*Task prompt*.
Go through the data and retrieve each line that includes the string "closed".

*Data records*.
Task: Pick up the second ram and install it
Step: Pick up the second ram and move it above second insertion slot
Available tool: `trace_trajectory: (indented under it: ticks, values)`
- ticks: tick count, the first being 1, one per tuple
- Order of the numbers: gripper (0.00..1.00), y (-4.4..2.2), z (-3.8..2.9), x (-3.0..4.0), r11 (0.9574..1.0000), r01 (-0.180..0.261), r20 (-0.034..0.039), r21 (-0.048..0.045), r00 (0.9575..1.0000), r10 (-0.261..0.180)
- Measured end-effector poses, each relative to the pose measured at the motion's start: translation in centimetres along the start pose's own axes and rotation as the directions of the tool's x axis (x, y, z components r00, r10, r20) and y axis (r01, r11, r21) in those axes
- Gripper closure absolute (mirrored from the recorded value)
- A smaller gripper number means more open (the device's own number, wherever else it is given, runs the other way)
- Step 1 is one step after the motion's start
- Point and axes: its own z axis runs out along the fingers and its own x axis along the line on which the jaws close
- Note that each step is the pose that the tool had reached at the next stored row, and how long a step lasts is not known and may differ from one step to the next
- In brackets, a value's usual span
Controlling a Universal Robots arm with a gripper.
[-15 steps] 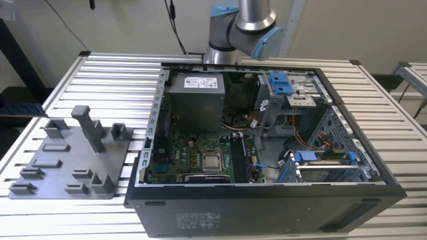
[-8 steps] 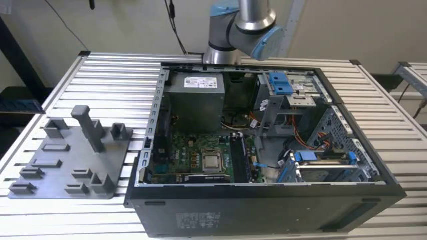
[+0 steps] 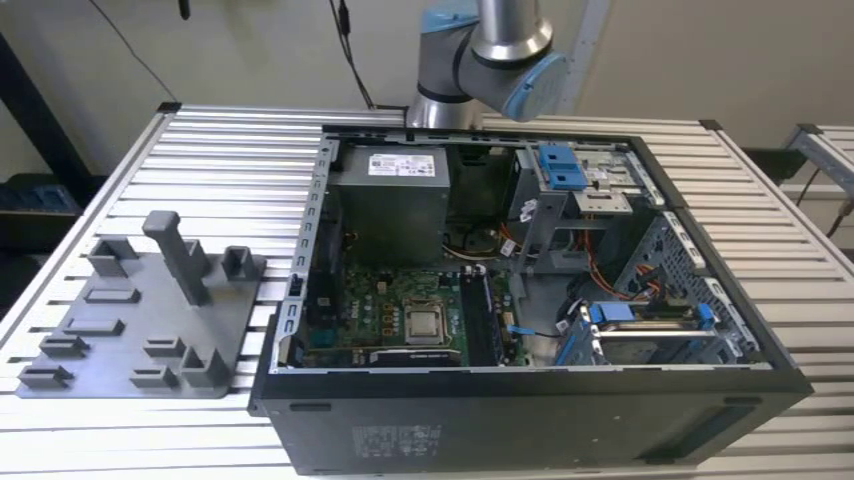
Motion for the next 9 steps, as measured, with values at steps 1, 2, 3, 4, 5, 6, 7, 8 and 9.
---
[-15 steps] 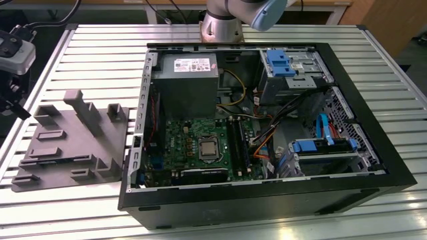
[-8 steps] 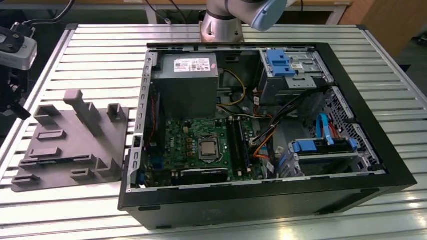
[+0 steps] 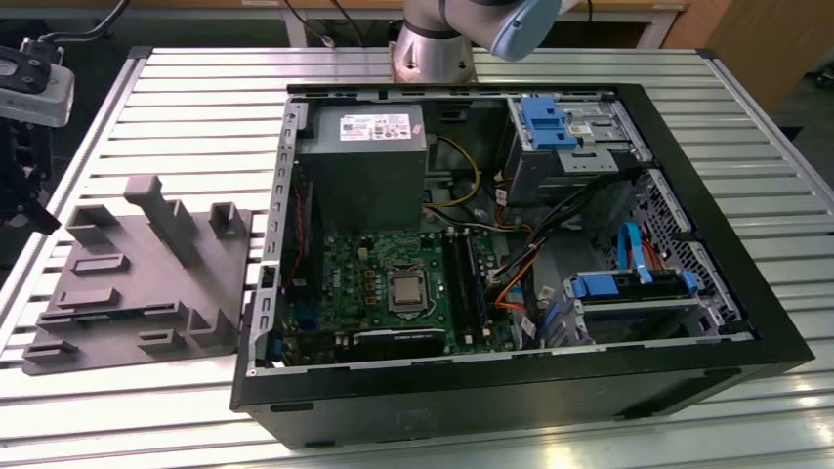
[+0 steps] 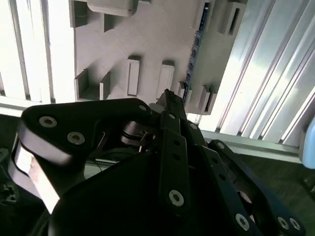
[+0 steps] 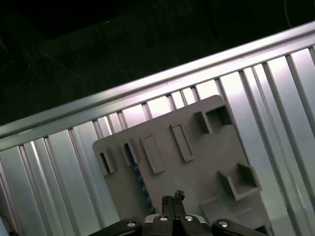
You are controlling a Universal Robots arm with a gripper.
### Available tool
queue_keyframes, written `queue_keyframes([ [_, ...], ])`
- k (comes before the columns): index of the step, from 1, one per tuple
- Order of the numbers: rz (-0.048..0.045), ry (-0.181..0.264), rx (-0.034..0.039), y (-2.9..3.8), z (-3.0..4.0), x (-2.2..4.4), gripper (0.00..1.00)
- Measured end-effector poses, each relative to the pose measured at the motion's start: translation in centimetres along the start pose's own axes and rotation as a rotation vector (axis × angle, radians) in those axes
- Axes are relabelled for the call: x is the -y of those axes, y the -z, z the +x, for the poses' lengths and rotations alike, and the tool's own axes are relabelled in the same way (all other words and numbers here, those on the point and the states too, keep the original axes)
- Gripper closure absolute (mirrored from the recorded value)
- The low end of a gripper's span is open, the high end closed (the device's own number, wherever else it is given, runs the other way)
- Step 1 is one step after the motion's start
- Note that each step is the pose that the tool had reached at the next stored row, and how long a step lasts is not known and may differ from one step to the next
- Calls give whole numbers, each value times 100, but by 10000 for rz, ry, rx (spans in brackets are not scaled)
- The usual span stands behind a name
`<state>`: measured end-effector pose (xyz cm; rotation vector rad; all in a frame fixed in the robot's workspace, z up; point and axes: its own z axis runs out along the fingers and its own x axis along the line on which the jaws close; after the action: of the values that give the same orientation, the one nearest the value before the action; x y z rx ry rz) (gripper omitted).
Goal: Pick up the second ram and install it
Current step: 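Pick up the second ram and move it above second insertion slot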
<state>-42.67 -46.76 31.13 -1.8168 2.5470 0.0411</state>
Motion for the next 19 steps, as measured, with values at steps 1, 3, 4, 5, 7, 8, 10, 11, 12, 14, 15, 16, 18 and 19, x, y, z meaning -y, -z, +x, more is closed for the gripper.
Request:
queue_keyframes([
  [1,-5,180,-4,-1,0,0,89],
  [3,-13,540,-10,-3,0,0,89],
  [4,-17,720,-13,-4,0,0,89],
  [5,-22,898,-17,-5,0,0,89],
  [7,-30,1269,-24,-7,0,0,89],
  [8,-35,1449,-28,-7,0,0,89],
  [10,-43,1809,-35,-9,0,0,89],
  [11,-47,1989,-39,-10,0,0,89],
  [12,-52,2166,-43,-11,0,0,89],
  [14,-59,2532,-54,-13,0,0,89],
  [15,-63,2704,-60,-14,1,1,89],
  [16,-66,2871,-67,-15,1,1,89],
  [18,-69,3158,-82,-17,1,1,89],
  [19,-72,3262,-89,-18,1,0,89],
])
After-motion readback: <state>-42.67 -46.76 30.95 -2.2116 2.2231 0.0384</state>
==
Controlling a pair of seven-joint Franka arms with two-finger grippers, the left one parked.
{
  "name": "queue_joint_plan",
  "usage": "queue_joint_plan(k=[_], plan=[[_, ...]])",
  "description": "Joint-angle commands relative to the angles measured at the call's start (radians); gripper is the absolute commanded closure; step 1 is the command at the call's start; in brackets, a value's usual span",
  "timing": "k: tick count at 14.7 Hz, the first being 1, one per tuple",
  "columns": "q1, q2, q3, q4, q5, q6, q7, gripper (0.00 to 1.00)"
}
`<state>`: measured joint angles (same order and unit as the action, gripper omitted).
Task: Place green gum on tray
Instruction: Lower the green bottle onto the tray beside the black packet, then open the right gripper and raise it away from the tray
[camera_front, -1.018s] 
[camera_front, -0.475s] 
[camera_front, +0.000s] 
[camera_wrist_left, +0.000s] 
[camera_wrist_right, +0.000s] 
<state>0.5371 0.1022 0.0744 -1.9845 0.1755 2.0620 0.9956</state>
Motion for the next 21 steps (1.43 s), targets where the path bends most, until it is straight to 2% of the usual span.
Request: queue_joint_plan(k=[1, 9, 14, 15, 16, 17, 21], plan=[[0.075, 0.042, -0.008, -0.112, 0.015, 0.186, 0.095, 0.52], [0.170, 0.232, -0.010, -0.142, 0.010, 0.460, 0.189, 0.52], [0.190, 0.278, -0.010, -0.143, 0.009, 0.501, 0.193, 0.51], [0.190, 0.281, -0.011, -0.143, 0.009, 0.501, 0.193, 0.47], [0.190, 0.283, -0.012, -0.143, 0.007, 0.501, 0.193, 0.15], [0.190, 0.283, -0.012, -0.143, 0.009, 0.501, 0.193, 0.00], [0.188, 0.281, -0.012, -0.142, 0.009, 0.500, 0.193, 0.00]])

*Reply*.
- The low end of a gripper's span is open, the high end closed (the device's own number, wherever else it is given, runs the other way)
Motion for the next 19 steps, as measured, with values at steps 1, 3, 4, 5, 7, 8, 10, 11, 12, 14, 15, 16, 18 and 19, x, y, z meaning -y, -z, +x, more is closed for the gripper.

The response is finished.